The number of people signed up with the Social Security system in Spain declined by 184,031, or 1.13 percent, in January from the end of last year to 16.173 million, the lowest figure since April 2002, according to figures released Tuesday by the Labor Ministry.
In what is traditionally a bad month for the labor market, jobless claims rose by 113,097, or 2.4 percent, from December to 4.814 million.
The ministry said that on a month-on-month basis, this January was the “least negative” since 2007, given that since the current comparable statistical series began there has never been an increase in the number of people signed up with the Social Security system. On a year-on-year basis, the number of affiliates declined by 5,829, or 0.04 percent.
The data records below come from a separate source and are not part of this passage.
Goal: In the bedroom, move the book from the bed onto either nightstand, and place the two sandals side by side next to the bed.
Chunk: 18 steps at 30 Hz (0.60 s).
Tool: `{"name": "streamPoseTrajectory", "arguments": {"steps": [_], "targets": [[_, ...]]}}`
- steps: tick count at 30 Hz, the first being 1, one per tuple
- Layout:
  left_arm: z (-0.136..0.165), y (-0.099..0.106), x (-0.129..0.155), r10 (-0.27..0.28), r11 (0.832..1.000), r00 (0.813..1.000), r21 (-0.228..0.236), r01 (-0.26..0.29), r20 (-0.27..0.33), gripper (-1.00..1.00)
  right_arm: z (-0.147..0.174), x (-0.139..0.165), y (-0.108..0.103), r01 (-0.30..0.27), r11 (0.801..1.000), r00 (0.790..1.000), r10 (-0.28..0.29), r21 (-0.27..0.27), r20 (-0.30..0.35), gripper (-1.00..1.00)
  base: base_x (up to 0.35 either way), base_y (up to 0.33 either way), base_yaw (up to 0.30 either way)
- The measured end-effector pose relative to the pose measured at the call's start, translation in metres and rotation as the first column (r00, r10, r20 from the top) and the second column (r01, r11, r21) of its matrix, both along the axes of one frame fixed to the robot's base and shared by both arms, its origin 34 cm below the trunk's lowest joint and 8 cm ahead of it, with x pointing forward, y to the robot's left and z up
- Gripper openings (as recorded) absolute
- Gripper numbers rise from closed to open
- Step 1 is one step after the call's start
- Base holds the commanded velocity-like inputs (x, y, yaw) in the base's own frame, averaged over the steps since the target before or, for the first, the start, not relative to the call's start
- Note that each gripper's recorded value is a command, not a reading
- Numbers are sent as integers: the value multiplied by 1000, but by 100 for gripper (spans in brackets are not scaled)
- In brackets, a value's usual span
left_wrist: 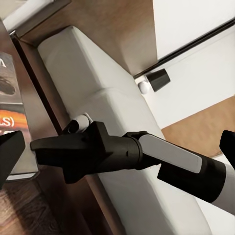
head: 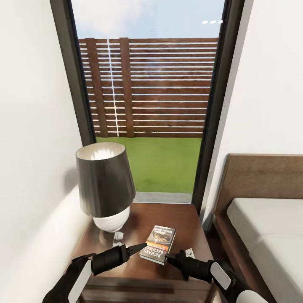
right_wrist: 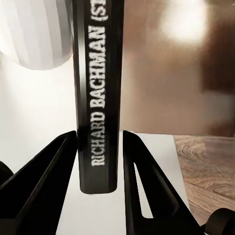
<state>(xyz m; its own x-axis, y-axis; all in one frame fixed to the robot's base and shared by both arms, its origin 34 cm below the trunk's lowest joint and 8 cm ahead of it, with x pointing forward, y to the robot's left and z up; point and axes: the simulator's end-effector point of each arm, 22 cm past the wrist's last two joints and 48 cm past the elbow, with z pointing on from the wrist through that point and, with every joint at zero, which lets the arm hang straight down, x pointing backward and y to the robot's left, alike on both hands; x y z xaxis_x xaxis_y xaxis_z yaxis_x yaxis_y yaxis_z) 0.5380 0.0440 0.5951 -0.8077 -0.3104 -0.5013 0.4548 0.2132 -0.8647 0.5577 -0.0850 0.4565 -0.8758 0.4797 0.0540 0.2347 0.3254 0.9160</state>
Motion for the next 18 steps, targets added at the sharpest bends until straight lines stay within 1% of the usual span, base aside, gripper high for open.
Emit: {"name": "streamPoseTrajectory", "arguments": {"steps": [3,7,11,18], "targets": [[0,0,0,0,1000,1000,0,0,0,100,0,0,0,1,1000,1000,-1,1,0,-100,193,0,0],[0,0,0,0,1000,1000,0,0,0,100,0,0,0,2,1000,1000,-2,2,0,-100,62,0,0],[0,0,0,0,1000,1000,0,0,0,100,0,0,0,2,1000,1000,-2,2,0,-100,186,-5,0],[0,0,0,0,1000,1000,0,0,0,100,0,0,0,2,1000,1000,-2,2,0,-100,31,-2,0]]}}
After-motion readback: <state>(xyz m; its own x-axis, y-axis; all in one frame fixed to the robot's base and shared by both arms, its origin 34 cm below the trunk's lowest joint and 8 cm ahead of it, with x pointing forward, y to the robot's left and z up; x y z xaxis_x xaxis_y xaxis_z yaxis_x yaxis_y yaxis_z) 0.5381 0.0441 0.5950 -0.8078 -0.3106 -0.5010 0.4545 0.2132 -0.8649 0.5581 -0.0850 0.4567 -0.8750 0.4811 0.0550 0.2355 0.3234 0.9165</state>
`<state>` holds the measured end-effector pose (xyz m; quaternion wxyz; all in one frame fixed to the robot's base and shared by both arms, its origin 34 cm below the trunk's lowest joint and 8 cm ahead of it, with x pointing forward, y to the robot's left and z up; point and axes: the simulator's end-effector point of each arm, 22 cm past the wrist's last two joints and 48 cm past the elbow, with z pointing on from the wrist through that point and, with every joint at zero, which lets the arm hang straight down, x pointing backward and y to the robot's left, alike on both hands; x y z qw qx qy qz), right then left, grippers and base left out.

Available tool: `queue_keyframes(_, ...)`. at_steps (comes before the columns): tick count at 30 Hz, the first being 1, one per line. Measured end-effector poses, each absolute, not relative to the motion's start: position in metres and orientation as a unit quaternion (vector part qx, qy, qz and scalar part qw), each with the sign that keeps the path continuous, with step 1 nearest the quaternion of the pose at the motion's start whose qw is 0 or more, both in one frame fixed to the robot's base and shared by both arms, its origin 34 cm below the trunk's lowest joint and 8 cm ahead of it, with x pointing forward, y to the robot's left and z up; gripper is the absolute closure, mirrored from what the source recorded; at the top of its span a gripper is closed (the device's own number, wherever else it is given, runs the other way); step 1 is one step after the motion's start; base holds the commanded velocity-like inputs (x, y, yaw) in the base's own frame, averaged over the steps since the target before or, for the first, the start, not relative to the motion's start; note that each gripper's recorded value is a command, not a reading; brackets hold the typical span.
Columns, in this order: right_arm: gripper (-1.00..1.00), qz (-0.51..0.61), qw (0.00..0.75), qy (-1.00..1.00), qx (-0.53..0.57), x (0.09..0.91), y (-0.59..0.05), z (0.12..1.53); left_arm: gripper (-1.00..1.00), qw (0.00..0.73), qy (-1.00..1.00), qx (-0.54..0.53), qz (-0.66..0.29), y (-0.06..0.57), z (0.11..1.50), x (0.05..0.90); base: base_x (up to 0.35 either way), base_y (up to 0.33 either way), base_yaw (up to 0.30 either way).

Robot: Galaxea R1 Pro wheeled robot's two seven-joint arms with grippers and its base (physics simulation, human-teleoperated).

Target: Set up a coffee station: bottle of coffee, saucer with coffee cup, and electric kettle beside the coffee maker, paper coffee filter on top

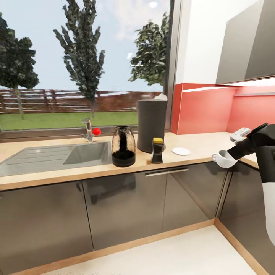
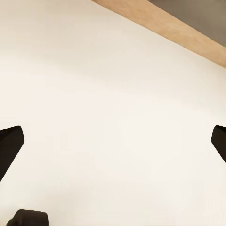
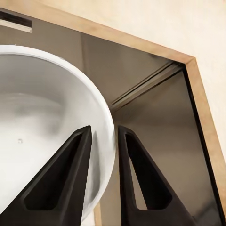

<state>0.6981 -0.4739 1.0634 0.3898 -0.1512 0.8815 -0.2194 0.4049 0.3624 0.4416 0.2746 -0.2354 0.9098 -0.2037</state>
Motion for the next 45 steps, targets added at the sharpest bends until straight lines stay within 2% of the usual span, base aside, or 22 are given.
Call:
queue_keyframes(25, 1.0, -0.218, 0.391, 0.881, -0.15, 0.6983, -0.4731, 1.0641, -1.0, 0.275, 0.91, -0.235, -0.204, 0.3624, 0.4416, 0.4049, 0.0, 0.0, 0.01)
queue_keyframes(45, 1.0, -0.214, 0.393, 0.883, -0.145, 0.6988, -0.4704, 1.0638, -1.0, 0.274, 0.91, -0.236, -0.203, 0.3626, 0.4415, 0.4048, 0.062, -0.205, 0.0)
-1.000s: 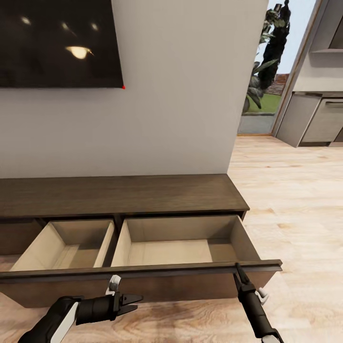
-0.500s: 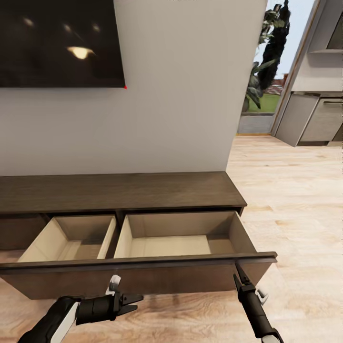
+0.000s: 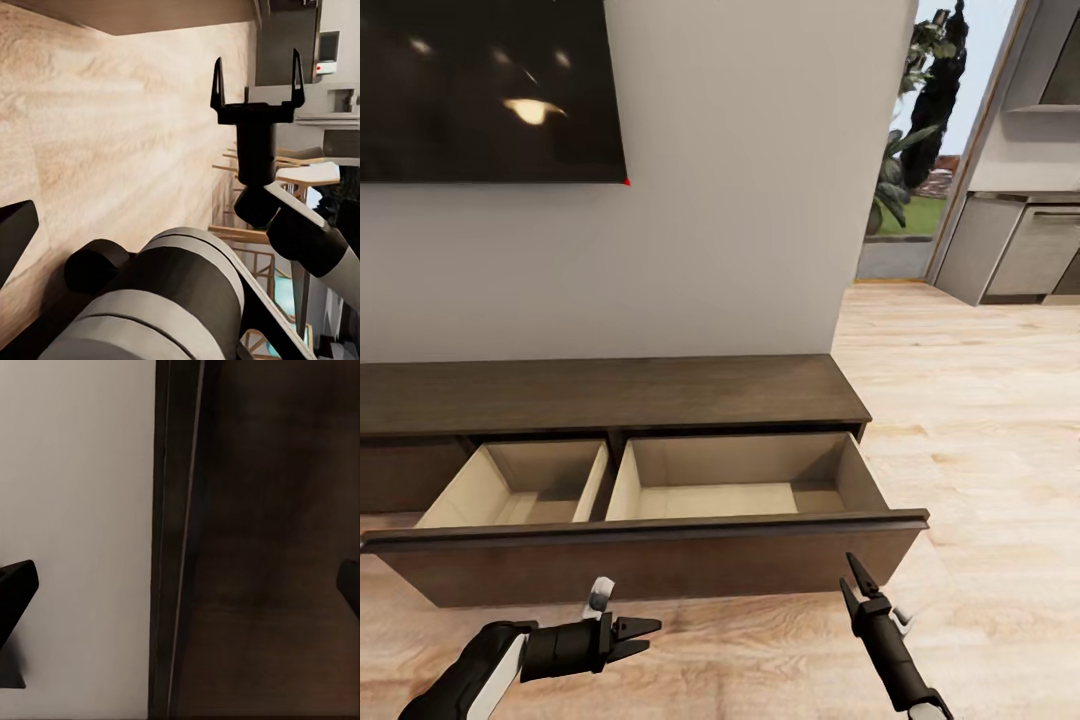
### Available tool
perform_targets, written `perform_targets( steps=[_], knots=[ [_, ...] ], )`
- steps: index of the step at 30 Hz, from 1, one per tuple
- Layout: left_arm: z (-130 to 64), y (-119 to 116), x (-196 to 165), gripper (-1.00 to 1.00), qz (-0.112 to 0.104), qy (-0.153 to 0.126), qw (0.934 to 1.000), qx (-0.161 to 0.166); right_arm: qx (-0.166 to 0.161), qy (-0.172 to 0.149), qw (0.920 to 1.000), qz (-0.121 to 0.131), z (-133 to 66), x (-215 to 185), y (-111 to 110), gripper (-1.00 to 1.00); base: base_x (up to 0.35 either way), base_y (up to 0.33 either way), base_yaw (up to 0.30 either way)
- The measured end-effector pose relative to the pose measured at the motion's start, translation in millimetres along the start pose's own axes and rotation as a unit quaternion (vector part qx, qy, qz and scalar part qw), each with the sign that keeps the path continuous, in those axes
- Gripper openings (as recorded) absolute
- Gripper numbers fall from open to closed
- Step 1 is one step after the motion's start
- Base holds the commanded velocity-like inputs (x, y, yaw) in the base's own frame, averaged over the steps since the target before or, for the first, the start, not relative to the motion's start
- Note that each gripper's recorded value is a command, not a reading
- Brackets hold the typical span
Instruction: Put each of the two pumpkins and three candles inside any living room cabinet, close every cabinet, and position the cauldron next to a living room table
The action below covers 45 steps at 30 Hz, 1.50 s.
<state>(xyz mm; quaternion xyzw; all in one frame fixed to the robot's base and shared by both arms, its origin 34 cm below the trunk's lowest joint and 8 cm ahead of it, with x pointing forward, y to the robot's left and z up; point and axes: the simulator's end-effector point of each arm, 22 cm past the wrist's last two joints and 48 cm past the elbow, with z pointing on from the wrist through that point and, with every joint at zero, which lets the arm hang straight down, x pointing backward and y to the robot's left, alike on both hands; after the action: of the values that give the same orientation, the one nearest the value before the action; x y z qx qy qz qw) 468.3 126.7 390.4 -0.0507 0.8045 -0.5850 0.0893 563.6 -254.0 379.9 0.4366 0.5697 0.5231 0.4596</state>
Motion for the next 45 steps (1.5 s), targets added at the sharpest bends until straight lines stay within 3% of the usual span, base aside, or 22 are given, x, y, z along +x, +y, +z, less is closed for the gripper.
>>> perform_targets(
  steps=[4, 8, 11, 13, 15, 21, 24, 28, 33, 37, 41, 45],
  knots=[
    [-1.9, -1.1, -2.3, 1.00, 0.001, -0.003, 1.0000, 0.001, 0.001, 0.009, 0.9999, 0.008, -0.3, 3.3, -0.5, 1.00, -0.004, 0.000, 0.000],
    [-5.5, -6.6, -6.8, 1.00, 0.003, -0.006, 1.0000, 0.003, 0.008, 0.036, 0.9984, 0.043, -7.8, 14.1, -4.9, 1.00, 0.000, 0.000, 0.000],
    [-6.7, -10.8, -8.1, 1.00, 0.008, -0.006, 0.9999, 0.002, 0.050, 0.074, 0.9941, 0.061, -28.8, 36.2, -30.0, 1.00, 0.000, 0.000, 0.000],
    [-7.4, -12.7, -8.6, 1.00, 0.011, -0.005, 0.9999, -0.001, 0.096, 0.115, 0.9869, 0.059, -53.3, 58.5, -56.4, 1.00, 0.000, 0.000, 0.000],
    [-8.5, -15.0, -8.9, 1.00, 0.010, -0.004, 0.9999, -0.002, 0.117, 0.136, 0.9822, 0.055, -65.9, 69.0, -67.1, 1.00, 0.000, 0.000, 0.000],
    [-19.1, -7.5, -10.9, 1.00, 0.011, -0.004, 0.9993, -0.034, 0.158, 0.180, 0.9706, 0.022, -87.8, 72.0, -83.5, 1.00, 0.000, 0.000, 0.000],
    [-20.2, -2.2, -11.4, 1.00, 0.010, -0.003, 0.9983, -0.058, 0.194, 0.185, 0.9633, 0.000, -95.6, 62.4, -94.5, 1.00, 0.000, 0.000, 0.000],
    [-22.7, 3.0, -14.0, 1.00, 0.008, -0.003, 0.9960, -0.089, 0.218, 0.185, 0.9579, -0.024, -98.5, 56.0, -97.1, 1.00, 0.000, 0.000, 0.000],
    [-25.9, 15.4, -17.1, 1.00, 0.006, -0.003, 0.9897, -0.143, 0.233, 0.210, 0.9478, -0.059, -102.6, 62.1, -94.4, 1.00, 0.000, 0.000, 0.000],
    [-17.8, 23.4, -15.8, 1.00, 0.005, 0.000, 0.9820, -0.189, 0.243, 0.215, 0.9410, -0.094, -103.6, 60.3, -92.7, 1.00, 0.000, 0.000, 0.000],
    [-12.5, 20.7, -16.1, 1.00, 0.004, 0.002, 0.9782, -0.208, 0.244, 0.216, 0.9398, -0.102, -101.3, 59.1, -84.6, 1.00, 0.000, 0.000, 0.000],
    [-1.7, 11.6, -15.6, 1.00, 0.004, 0.004, 0.9770, -0.213, 0.240, 0.218, 0.9368, -0.132, -98.5, 55.7, -76.5, 1.00, 0.000, 0.000, 0.000]
  ],
)
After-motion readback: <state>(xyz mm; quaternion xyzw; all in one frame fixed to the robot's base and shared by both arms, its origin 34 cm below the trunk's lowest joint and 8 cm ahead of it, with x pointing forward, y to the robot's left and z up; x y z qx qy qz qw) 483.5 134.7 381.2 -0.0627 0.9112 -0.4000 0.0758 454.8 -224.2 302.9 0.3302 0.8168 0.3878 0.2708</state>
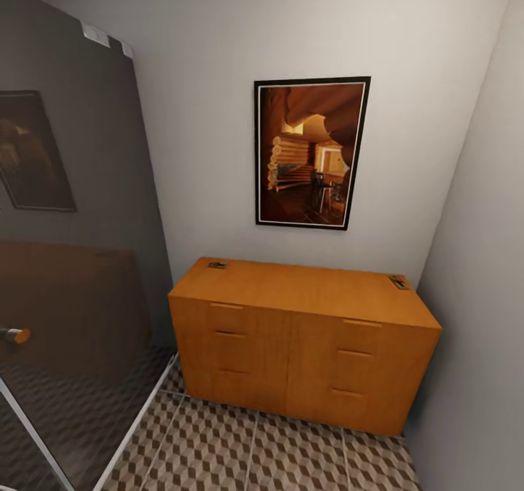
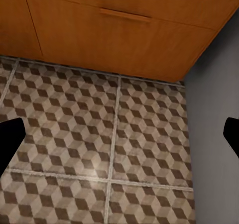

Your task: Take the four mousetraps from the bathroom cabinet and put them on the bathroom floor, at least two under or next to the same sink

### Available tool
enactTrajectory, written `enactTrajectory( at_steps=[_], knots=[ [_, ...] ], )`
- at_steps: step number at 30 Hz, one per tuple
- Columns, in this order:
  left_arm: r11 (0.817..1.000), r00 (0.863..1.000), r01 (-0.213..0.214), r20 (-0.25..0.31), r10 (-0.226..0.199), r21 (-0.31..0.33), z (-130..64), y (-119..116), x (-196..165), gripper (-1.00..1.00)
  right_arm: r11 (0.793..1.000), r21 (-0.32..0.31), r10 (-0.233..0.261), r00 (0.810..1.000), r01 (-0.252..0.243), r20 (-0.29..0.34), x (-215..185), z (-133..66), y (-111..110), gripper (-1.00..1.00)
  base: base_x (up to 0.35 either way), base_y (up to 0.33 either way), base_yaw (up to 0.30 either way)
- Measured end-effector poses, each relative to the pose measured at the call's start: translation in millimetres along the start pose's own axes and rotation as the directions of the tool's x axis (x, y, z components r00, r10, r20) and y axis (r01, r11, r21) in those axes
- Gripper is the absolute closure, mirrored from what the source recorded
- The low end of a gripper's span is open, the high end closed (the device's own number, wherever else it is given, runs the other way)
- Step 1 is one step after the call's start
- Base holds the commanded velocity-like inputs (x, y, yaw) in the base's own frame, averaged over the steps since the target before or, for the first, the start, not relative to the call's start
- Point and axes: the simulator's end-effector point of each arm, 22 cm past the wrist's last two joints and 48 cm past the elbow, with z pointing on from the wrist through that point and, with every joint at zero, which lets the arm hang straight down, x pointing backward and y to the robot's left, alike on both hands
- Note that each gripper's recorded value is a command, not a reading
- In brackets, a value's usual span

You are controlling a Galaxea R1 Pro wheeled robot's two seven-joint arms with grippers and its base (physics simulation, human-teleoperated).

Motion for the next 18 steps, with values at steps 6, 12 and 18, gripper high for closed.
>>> enactTrajectory(
  at_steps=[6, 12, 18],
  knots=[
    [1.000, 1.000, 0.000, 0.000, 0.000, 0.000, 0.0, -0.3, 0.0, -1.00, 1.000, -0.014, -0.011, 1.000, 0.011, -0.001, 0.4, 0.1, 2.5, -1.00, 0.004, -0.003, 0.003],
    [1.000, 1.000, 0.000, 0.000, 0.000, 0.001, 0.0, -0.6, 0.1, -1.00, 1.000, -0.020, -0.015, 1.000, 0.015, 0.003, -0.8, 0.3, 3.6, -1.00, 0.000, 0.000, 0.000],
    [1.000, 1.000, 0.000, 0.000, 0.000, 0.001, -0.1, -1.0, 0.2, -1.00, 1.000, -0.022, -0.017, 1.000, 0.017, 0.006, -1.6, 0.4, 4.1, -1.00, 0.000, 0.000, 0.000]
  ],
)
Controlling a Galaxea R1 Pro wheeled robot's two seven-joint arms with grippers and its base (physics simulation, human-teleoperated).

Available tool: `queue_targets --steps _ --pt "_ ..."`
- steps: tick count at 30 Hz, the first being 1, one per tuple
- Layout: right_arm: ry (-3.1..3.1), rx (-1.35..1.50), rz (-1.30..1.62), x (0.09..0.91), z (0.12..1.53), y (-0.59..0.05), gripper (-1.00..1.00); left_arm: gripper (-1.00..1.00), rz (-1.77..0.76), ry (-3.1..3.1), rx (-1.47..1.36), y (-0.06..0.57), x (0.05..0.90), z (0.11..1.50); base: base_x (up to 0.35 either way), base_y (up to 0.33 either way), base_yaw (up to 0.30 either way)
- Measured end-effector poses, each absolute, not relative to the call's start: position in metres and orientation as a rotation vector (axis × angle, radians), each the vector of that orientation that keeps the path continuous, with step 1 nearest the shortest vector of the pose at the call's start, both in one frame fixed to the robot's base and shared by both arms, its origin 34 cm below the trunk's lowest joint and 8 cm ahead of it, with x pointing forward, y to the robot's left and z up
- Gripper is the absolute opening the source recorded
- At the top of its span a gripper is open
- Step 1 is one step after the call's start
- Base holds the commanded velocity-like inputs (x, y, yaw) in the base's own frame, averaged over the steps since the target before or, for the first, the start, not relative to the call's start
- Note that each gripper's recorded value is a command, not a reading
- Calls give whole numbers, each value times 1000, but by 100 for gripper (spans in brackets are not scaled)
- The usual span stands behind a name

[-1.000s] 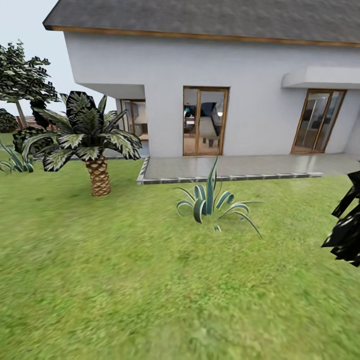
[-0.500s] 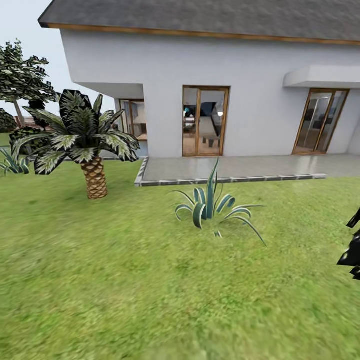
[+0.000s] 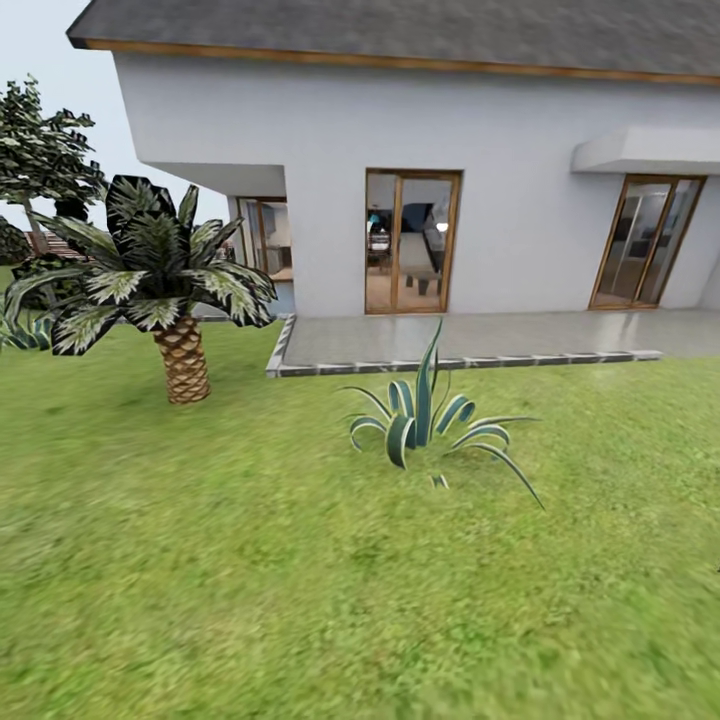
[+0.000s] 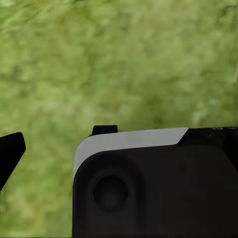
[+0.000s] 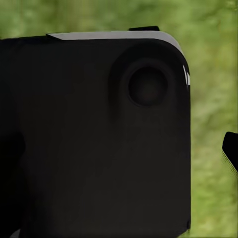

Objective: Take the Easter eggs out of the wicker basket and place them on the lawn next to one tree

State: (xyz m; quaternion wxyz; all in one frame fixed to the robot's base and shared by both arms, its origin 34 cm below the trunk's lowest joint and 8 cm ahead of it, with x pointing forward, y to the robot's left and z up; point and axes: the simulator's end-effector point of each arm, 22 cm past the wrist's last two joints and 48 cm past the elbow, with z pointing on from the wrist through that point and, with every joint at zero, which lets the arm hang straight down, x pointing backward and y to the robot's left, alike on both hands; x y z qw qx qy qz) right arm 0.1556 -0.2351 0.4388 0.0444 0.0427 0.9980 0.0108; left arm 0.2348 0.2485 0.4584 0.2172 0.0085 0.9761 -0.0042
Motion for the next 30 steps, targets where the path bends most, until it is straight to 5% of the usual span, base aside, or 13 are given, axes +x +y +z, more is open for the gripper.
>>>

According to the National Statistics Institute's Active Population Survey for the fourth quarter, which was released last month, unemployment fell slightly on the previous year, ending 2013 at 5.896 million. The jobless rate rose slightly to 26.03 percent.
Between 2008 and 2013, the number of people officially registered as unemployed has risen every year by over 130,000 in January, with the exception of 2010 when the increase was 125,000. The biggest recent increase in jobless claims in the first month of the year was in 2009, when the ranks of the unemployed grew by 199,000.
On an annual basis, the number of jobless claims was down 3.34 percent, the fourth consecutive month in which there has been a year-on-year fall.
In seasonally adjusted terms, the number of people in work climbed for the fifth month in a row, with an increase in January of 35,500.
Jobless claims in January fell only in construction, where there were 3,486 fewer people out of work. The number of registered unemployed in the services sector rose by 99,519, by 3,577 in industry and by 8,110 in agriculture. The number of first-time jobseekers climbed by 5,377.
Some 1.259 million work contracts were registered in January, of which only 98,366, or 7.81 percent of the total, were permanent posts, a fall of 2.2 percent from a year earlier.